**Task directions**
Scan the entries below for the word "green" and copy every line in which it occurs.

(Beginning of Records)

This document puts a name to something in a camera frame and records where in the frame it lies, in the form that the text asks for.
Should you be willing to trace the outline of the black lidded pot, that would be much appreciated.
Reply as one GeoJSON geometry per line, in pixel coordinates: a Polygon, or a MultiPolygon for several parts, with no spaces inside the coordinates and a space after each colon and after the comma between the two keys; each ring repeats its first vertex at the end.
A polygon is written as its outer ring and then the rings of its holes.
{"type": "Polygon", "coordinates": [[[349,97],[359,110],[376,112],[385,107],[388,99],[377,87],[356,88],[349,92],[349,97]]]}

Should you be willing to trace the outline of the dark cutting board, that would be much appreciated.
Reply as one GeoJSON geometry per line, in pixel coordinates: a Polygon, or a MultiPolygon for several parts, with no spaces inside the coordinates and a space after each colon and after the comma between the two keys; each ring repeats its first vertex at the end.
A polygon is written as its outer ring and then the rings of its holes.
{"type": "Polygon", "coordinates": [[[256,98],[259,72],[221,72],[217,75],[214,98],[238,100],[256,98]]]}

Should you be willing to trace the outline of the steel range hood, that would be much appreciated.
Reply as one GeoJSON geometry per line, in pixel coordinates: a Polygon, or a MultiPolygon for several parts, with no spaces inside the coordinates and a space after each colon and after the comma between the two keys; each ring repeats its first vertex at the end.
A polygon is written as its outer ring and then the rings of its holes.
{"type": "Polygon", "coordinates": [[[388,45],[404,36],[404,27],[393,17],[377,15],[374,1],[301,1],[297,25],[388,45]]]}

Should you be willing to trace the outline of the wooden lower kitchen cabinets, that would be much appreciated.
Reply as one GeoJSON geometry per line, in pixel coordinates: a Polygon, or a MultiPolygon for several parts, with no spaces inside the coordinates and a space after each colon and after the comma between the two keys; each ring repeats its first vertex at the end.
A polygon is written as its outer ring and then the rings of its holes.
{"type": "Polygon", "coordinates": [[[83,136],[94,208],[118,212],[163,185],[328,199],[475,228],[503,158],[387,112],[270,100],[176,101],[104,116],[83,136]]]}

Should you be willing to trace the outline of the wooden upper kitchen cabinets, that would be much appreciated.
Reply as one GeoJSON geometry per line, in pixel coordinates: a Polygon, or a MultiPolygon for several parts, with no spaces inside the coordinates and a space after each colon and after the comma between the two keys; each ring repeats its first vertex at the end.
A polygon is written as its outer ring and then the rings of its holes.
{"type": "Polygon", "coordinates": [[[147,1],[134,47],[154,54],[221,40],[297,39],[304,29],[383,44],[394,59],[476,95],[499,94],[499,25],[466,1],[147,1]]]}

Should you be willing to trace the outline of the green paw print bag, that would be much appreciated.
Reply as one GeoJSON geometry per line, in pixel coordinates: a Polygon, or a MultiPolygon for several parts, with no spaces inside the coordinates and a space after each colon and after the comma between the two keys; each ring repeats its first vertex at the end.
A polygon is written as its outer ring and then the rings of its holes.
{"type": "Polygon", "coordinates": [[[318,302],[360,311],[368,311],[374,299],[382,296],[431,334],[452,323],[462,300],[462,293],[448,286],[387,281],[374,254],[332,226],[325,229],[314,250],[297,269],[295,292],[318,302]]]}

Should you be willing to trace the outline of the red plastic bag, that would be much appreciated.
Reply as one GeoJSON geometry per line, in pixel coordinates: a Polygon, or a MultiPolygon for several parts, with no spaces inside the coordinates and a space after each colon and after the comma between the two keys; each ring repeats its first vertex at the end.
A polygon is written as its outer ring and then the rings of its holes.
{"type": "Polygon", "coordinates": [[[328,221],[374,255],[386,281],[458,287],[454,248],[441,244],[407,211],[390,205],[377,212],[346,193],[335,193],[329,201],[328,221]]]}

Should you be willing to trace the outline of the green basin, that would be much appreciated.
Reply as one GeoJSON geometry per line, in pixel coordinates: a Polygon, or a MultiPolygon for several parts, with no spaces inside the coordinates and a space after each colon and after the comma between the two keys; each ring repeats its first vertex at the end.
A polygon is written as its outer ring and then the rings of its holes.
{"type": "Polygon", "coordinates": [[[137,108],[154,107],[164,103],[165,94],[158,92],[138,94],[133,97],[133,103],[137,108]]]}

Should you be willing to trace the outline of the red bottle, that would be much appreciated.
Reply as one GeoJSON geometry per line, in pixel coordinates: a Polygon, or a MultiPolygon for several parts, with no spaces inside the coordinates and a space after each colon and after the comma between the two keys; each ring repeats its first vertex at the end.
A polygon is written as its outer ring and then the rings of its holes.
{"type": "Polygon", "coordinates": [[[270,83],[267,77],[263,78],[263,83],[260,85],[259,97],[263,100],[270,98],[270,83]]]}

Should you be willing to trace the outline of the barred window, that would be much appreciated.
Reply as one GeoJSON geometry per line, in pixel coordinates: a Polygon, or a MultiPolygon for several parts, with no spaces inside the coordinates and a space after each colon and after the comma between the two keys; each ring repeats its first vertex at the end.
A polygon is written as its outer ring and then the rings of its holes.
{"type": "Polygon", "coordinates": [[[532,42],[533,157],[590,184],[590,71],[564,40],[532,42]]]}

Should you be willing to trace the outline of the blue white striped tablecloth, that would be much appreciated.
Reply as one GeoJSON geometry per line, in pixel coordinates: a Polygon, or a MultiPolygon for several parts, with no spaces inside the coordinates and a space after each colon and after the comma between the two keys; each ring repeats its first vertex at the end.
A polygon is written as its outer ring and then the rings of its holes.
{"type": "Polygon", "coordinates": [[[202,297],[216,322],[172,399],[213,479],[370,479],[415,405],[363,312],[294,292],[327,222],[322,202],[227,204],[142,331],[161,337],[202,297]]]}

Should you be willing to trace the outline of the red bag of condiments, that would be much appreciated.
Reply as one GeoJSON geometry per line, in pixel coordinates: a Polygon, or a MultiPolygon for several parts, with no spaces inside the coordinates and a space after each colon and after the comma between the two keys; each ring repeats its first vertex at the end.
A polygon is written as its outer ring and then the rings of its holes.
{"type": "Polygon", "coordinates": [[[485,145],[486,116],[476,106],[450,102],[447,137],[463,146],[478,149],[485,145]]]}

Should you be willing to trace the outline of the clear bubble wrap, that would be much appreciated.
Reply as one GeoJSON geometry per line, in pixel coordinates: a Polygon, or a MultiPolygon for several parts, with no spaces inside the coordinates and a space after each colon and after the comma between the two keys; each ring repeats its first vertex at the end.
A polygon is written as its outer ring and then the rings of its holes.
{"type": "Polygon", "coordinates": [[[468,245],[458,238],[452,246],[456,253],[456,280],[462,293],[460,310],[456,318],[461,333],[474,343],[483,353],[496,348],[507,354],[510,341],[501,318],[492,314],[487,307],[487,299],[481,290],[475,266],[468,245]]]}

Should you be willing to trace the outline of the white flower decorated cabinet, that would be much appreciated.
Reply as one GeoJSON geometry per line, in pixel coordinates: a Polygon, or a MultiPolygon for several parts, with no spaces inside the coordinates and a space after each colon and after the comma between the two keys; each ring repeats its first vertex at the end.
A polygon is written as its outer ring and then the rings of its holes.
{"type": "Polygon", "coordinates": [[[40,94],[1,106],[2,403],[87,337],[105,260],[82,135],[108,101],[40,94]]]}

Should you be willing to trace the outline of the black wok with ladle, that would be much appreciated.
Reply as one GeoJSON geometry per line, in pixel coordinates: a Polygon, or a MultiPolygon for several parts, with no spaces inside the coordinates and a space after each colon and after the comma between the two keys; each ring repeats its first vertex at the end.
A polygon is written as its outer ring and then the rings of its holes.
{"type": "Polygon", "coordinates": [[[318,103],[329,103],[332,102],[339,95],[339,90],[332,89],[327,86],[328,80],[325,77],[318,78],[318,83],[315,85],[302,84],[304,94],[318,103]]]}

(End of Records)

**Solution**
Should you be willing to trace the outline of the green paw print bag, that would be much appreciated.
Should you be willing to trace the outline of the green basin, that would be much appreciated.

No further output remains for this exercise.